Doesn't this support perf? In that case, you can simplify enable_trace_eprobe()
and disable_trace_eprobe(), because 'file' is always not NULL.

> +	case TRACE_REG_PERF_OPEN:
> +	case TRACE_REG_PERF_CLOSE:
> +	case TRACE_REG_PERF_ADD:
> +	case TRACE_REG_PERF_DEL:
> +		return 0;
> +#endif
> +	}
> +	return 0;
> +}
> +
> +static inline void init_trace_eprobe_call(struct trace_eprobe *ep)
> +{
> +	struct trace_event_call *call = trace_probe_event_call(&ep->tp);
> +
> +	call->flags = TRACE_EVENT_FL_EPROBE;
> +	call->event.funcs = &eprobe_funcs;
> +	call->class->fields_array = eprobe_fields_array;
> +	call->class->reg = eprobe_register;
> +}
> +
> +static int __trace_eprobe_create(int argc, const char *argv[])
> +{
> +	/*
> +	 * Argument syntax:
> +	 *      e[:[GRP/]ENAME] SYSTEM.EVENT [FETCHARGS]

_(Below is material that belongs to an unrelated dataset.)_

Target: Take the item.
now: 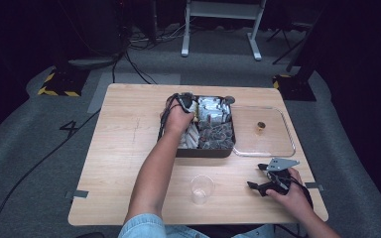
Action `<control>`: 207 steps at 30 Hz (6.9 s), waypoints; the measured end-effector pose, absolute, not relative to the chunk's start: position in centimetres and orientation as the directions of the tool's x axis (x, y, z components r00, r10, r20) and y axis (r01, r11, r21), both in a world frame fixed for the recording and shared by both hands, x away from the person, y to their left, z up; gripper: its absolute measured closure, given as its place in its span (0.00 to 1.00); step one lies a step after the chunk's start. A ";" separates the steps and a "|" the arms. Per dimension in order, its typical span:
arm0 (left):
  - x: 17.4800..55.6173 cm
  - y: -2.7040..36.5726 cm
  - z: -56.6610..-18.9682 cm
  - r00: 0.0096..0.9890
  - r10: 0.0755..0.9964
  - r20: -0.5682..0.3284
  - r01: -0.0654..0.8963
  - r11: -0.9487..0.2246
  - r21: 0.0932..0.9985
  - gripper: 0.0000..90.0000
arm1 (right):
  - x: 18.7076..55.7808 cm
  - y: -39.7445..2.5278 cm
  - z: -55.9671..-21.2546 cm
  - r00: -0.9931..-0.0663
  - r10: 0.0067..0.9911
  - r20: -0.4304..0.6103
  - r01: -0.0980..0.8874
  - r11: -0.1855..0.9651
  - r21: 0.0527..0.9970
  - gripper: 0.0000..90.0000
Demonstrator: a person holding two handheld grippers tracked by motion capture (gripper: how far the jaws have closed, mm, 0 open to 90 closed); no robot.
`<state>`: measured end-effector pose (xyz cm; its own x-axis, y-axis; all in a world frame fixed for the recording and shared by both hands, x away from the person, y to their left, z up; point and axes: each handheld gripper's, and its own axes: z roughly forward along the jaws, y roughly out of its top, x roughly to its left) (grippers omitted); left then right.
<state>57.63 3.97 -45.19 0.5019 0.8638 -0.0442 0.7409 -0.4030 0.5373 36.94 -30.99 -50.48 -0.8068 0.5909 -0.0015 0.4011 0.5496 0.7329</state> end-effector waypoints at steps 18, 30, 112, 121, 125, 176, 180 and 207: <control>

Ah, OK. ENAME is also omittable.


> +	 * Fetch args:
> +	 *  <name>=$<field>[:TYPE]
> +	 */
> +	const char *event = NULL, *group = EPROBE_EVENT_SYSTEM;
> +	unsigned int flags = TPARG_FL_KERNEL | TPARG_FL_TPOINT;
> +	const char *sys_event = NULL, *sys_name = NULL;
> +	struct trace_eprobe *ep = NULL;
> +	char buf1[MAX_EVENT_NAME_LEN];
> +	char buf2[MAX_EVENT_NAME_LEN];
> +	char *tmp = NULL;
> +	int ret = 0;
> +	int i;
> +
> +	if (argc < 2)
> +		return -ECANCELED;
> +
> +	trace_probe_log_init("event_probe", argc, argv);
> +
> +	event = strchr(&argv[0][1], ':');
> +	if (event) {
> +		event++;
> +		ret = traceprobe_parse_event_name(&event, &group, buf1,
> +						  event - argv[0], '/');
> +		if (ret)
> +			goto parse_error;
> +	} else {
> +		strscpy(buf1, argv[1], MAX_EVENT_NAME_LEN);
> +		sanitize_event_name(buf1);
> +		event = buf1;
> +	}
> +	if (!is_good_name(event) || !is_good_name(group))
> +		goto parse_error;
> +
> +	sys_event = argv[1];
> +	ret = traceprobe_parse_event_name(&sys_event, &sys_name, buf2,
> +					  sys_event - argv[1], '.');
> +	if (ret || !sys_name)
> +		goto parse_error;
> +	if (!is_good_name(sys_event) || !is_good_name(sys_name))
> +		goto parse_error;
> +	ep = alloc_event_probe(group, event, sys_name, sys_event, argc - 2);
> +	if (IS_ERR(ep)) {
> +		ret = PTR_ERR(ep);
> +		/* This must return -ENOMEM, else there is a bug */
> +		WARN_ON_ONCE(ret != -ENOMEM);
> +		goto error;	/* We know ep is not allocated */
> +	}
> +	ret = trace_eprobe_find(ep);
> +	if (ret)
> +		goto error;

As I said above, this can be called before "alloc_event_probe()".

> +
> +	argc -= 2; argv += 2;
> +	/* parse arguments */
> +	for (i = 0; i < argc && i < MAX_TRACE_ARGS; i++) {
> +		tmp = kstrdup(argv[i], GFP_KERNEL);
> +		if (!tmp) {
> +			ret = -ENOMEM;
> +			goto error;
> +		}
> +		ret = traceprobe_parse_probe_arg(&ep->tp, i, tmp, flags);
> +		if (ret == -EINVAL)
> +			kfree(tmp);
> +		if (ret)
> +			goto error;	/* This can be -ENOMEM */
> +		if (ep->tp.args[i].code->op == FETCH_OP_TP_ARG) {
> +			ret = trace_eprobe_tp_arg_find(ep, i);

Here, as I said above too, below code will be better encapsulated.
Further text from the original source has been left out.